PRWKV-7-Phi-4-Instruct-Preview-v0.1 Model Card

prwkv

Model Overview

PRWKV-7-Phi-4-Instruct is a large language model based on the RNN-based RWKV-x070 architecture, comprising 16.3 billion parameters. The distinctive feature of this model is that it replaces the attention mechanism in Microsoft's Transformer-based Phi-4 14B with RWKV's recurrent approach.

Technical Specifications

Key Innovations

This model builds upon and refines the attention replacement approaches pioneered by several notable projects, including:

  • Qwerky (Qwen 2.5 72B + QRWKV7 Arch)
  • QRWKV (Qwen 2.5 32B + QRWKV6 Arch)
  • ARWKV (Qwen 2.5 1.5B-7B + RWKV v7 Arch)

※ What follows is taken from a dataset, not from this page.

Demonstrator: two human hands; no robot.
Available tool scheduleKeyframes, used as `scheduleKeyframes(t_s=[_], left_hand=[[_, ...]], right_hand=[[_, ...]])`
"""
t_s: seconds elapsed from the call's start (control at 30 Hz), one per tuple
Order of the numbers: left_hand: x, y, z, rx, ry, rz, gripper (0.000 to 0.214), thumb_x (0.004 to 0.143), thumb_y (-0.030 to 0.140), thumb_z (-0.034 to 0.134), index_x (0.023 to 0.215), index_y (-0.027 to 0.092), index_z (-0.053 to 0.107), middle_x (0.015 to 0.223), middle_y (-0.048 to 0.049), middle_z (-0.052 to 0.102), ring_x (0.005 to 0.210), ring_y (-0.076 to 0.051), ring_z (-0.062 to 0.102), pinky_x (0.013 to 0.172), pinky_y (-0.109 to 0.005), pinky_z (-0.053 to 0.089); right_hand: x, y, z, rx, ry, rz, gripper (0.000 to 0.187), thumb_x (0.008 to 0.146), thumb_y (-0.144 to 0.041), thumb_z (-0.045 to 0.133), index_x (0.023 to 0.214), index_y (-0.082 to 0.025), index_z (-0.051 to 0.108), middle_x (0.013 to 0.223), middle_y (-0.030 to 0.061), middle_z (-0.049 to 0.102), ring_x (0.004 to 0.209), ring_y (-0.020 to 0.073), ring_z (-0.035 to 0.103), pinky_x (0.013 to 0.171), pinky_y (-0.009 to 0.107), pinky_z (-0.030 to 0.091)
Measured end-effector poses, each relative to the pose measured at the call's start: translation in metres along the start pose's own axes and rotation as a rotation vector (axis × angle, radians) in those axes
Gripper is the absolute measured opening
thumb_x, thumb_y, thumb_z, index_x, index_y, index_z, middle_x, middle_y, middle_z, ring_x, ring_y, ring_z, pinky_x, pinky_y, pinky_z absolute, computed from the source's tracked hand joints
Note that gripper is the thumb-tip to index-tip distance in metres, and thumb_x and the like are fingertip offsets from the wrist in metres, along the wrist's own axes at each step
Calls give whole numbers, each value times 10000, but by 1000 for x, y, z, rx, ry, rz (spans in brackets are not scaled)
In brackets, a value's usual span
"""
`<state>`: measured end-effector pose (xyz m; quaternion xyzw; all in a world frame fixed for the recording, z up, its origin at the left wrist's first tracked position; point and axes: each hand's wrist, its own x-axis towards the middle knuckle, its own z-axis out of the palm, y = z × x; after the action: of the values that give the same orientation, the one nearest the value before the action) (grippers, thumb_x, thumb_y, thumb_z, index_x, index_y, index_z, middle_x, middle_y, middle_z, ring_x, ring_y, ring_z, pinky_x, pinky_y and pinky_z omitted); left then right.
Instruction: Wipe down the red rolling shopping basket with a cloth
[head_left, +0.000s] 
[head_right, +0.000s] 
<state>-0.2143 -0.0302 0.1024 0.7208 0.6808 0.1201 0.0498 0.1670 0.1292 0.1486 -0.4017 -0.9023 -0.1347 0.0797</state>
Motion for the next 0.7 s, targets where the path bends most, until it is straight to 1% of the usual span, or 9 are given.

The primary advantage of using the RWKV architecture is the elimination of KV-Cache requirements, allowing for infinite context generation with static VRAM consumption.

Training Methodology

The training process consisted of three distinct stages:

Stage 1: Attention Alignment (Based on RWKVInside repository)

  • The TimeMix component of RWKV was calibrated to produce outputs equivalent to the Transformer's attention layers
  • Seven different loss calculation approaches were employed to capture the differences between Attention and TimeMix, including:
    • Norm-based methods
    • Singular Value Decomposition (SVD)
    • Cosine similarity
    • Multi resolution bias similarity
    • Temporal vector similarity
    • And others

Stage 2: Knowledge Distillation (Based on RWKVInside repository)

  • Teacher model: Phi-4 head outputs
  • Student model: Phi-4 with Attention replaced by RWKV
  • Only the attention mechanism was trained; all other components (MLP layers, embeddings, heads) were frozen

Stage 3: Supervised Fine-Tuning (Using RWKV-LM-RLHF)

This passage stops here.